> **What the task requires**
The answer is the data repeated in full, with no pictures included.

> **Entries supplied**
========

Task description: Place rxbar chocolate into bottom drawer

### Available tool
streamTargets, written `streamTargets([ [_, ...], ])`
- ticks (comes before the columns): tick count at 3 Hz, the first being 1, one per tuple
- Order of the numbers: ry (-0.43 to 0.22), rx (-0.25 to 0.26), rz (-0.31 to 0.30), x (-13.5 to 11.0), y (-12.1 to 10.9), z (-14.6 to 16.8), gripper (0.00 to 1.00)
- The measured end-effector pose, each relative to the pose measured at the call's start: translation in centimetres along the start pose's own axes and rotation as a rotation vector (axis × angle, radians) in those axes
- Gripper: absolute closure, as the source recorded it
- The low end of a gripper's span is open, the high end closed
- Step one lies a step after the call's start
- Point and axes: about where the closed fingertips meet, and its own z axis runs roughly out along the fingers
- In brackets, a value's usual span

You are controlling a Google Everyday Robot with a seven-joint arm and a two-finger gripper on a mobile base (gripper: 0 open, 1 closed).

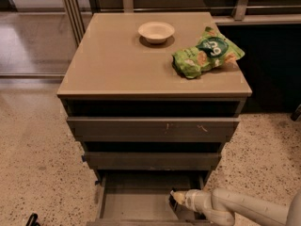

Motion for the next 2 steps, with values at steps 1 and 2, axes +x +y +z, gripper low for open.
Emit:
streamTargets([
  [1, -0.004, -0.011, -0.008, 0.07, 0.32, -0.06, 0.39],
  [2, -0.035, -0.035, -0.043, 0.24, 1.32, -1.00, 0.08],
])
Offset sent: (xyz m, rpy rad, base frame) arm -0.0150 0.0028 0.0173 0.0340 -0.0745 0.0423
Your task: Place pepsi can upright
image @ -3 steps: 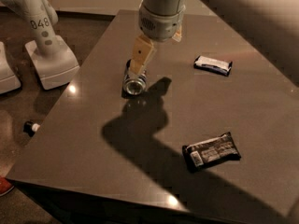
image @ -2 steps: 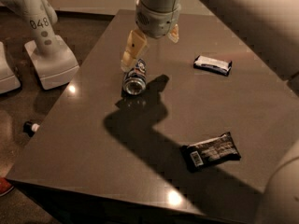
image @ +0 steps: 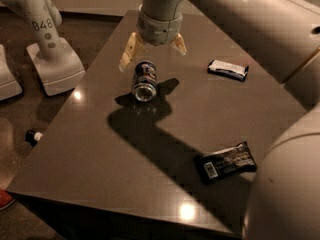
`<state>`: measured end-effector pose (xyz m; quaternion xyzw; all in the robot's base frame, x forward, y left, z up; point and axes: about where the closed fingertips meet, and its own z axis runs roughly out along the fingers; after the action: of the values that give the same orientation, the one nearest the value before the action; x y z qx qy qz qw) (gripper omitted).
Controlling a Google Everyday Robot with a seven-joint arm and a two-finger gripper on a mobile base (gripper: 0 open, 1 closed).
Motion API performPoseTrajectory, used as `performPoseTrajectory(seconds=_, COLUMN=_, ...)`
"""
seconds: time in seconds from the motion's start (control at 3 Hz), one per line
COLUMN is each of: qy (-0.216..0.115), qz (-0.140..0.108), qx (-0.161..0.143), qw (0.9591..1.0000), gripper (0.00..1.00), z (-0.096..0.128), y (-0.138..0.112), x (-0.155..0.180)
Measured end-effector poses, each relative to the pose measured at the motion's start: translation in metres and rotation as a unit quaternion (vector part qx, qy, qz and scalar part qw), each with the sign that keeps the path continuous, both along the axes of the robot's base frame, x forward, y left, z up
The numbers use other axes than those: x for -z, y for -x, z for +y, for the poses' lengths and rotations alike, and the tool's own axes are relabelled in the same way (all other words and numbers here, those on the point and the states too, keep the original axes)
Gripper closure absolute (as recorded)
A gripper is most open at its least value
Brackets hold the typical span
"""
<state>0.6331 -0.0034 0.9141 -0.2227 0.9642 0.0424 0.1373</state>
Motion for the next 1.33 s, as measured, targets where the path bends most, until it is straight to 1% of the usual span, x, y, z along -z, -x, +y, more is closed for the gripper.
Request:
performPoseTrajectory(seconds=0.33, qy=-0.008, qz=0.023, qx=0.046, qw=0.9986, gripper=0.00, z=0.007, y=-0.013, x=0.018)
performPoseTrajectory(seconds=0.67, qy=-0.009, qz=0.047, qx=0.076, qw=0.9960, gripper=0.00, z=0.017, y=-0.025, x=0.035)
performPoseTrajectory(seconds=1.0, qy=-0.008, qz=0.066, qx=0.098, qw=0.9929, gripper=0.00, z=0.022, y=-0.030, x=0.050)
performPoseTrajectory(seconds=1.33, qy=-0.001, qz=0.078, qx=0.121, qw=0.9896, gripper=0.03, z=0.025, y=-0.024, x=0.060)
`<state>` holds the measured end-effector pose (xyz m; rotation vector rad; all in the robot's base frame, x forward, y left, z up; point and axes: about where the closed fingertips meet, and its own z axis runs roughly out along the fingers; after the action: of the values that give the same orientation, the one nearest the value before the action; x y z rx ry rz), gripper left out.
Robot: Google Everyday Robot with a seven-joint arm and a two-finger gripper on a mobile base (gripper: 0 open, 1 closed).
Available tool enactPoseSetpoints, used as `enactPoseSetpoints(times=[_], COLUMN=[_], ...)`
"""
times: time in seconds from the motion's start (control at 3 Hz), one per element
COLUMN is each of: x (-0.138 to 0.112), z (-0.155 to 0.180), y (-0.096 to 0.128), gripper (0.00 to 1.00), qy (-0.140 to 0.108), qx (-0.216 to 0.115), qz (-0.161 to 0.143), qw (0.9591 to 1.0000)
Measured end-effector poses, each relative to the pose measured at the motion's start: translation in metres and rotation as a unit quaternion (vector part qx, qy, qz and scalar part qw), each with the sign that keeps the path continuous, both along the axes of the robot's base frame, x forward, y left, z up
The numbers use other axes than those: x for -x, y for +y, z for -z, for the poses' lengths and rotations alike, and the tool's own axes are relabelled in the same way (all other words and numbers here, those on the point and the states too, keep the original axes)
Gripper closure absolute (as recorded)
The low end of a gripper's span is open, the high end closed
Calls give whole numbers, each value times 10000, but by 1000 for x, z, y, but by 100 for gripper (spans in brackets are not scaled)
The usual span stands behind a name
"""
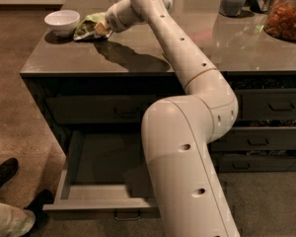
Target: Place green jalapeno chip bag into middle drawer
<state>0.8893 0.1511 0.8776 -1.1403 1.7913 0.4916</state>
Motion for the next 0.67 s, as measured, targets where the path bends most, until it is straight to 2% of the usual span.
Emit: enactPoseSetpoints(times=[0.33, 0.67], x=[4, 16], z=[-12, -25], y=[-17, -33], gripper=[100, 100], qy=[-189, -365], qx=[-144, -243], qz=[-65, -175], qw=[9997, 9989])
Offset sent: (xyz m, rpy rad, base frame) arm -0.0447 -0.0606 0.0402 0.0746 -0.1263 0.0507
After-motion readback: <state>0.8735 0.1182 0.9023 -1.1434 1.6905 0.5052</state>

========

> **Problem solution**
Task description: Place rxbar chocolate into bottom drawer

### Available tool
streamTargets, written `streamTargets([ [_, ...], ])`
- ticks (comes before the columns): tick count at 3 Hz, the first being 1, one per tuple
- Order of the numbers: ry (-0.43 to 0.22), rx (-0.25 to 0.26), rz (-0.31 to 0.30), x (-13.5 to 11.0), y (-12.1 to 10.9), z (-14.6 to 16.8), gripper (0.00 to 1.00)
- The measured end-effector pose, each relative to the pose measured at the call's start: translation in centimetres along the start pose's own axes and rotation as a rotation vector (axis × angle, radians) in those axes
- Gripper: absolute closure, as the source recorded it
- The low end of a gripper's span is open, the high end closed
- Step one lies a step after the call's start
- Point and axes: about where the closed fingertips meet, and its own z axis runs roughly out along the fingers
- In brackets, a value's usual span

You are controlling a Google Everyday Robot with a seven-joint arm and a two-finger gripper on a mobile base (gripper: 0 open, 1 closed).


Motion for the next 2 steps, with values at steps 1 and 2, axes +x +y +z, gripper low for open.
Emit:
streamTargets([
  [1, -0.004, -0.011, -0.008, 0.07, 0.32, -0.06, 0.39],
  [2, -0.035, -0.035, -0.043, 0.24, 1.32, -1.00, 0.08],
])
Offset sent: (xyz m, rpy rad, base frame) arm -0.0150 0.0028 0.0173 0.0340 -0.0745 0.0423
Your task: Place pepsi can upright
image @ -3 steps: 
image @ -2 steps: 
image @ +0 steps: 
`<state>`: measured end-effector pose (xyz m; quaternion xyzw; all in the robot's base frame, x forward, y left, z up; point and axes: about where the closed fingertips meet, and its own z axis runs roughly out along the fingers; after the action: of the values that give the same orientation, the one nearest the value before the action; x y z qx qy qz qw) (gripper omitted).
Controlling a Google Everyday Robot with a seven-joint arm and a two-finger gripper on a mobile base (gripper: 0 open, 1 closed).
Motion API performPoseTrajectory, used as `performPoseTrajectory(seconds=_, COLUMN=_, ...)`
"""
seconds: time in seconds from the motion's start (control at 3 Hz), one per line
COLUMN is each of: qy (-0.216..0.115), qz (-0.140..0.108), qx (-0.161..0.143), qw (0.9591..1.0000), gripper (0.00..1.00), z (-0.096..0.128), y (-0.138..0.112), x (-0.155..0.180)
Measured end-effector poses, each relative to the pose measured at the motion's start: translation in metres and rotation as a unit quaternion (vector part qx, qy, qz and scalar part qw), each with the sign that keeps the path continuous, both along the axes of the robot's base frame, x forward, y left, z up
The numbers use other axes than those: x for -z, y for -x, z for +y, for the poses' lengths and rotations alike, and the tool's own axes are relabelled in the same way (all other words and numbers here, those on the point and the states too, keep the original axes)
Gripper closure absolute (as recorded)
A gripper is most open at its least value
Brackets hold the typical span
"""
<state>0.6331 -0.0034 0.9141 -0.2227 0.9642 0.0424 0.1373</state>
Motion for the next 1.33 s, as measured, targets where the path bends most, until it is straight to 1% of the usual span, x, y, z along -z, -x, +y, more is closed for the gripper.
Request:
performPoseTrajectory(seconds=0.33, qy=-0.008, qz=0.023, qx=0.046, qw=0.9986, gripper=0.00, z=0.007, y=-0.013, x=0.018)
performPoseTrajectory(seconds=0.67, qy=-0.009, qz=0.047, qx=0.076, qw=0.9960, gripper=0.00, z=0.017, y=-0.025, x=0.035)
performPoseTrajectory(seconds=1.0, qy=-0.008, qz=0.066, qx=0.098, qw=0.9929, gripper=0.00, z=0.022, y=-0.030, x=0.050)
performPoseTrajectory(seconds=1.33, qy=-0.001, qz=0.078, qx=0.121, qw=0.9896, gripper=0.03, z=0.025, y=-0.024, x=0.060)
`<state>` holds the measured end-effector pose (xyz m; rotation vector rad; all in the robot's base frame, x forward, y left, z up; point and axes: about where the closed fingertips meet, and its own z axis runs roughly out along the fingers; after the action: of the values that give the same orientation, the one nearest the value before the action; x y z rx ry rz), gripper left out.
Robot: Google Everyday Robot with a seven-joint arm and a two-finger gripper on a mobile base (gripper: 0 open, 1 closed).
Available tool enactPoseSetpoints, used as `enactPoseSetpoints(times=[_], COLUMN=[_], ...)`
"""
times: time in seconds from the motion's start (control at 3 Hz), one per element
COLUMN is each of: x (-0.138 to 0.112), z (-0.155 to 0.180), y (-0.096 to 0.128), gripper (0.00 to 1.00), qy (-0.140 to 0.108), qx (-0.216 to 0.115), qz (-0.161 to 0.143), qw (0.9591 to 1.0000)
Measured end-effector poses, each relative to the pose measured at the motion's start: translation in metres and rotation as a unit quaternion (vector part qx, qy, qz and scalar part qw), each with the sign that keeps the path continuous, both along the axes of the robot's base frame, x forward, y left, z up
The numbers use other axes than those: x for -x, y for +y, z for -z, for the poses' lengths and rotations alike, and the tool's own axes are relabelled in the same way (all other words and numbers here, those on the point and the states too, keep the original axes)
Gripper closure absolute (as recorded)
The low end of a gripper's span is open, the high end closed
Calls give whole numbers, each value times 10000, but by 1000 for x, z, y, but by 100 for gripper (spans in brackets are not scaled)
The usual span stands behind a name
"""
Target: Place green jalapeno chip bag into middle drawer
<state>0.8893 0.1511 0.8776 -1.1403 1.7913 0.4916</state>
Motion for the next 0.67 s, as measured, targets where the path bends most, until it is straight to 2% of the usual span.
Emit: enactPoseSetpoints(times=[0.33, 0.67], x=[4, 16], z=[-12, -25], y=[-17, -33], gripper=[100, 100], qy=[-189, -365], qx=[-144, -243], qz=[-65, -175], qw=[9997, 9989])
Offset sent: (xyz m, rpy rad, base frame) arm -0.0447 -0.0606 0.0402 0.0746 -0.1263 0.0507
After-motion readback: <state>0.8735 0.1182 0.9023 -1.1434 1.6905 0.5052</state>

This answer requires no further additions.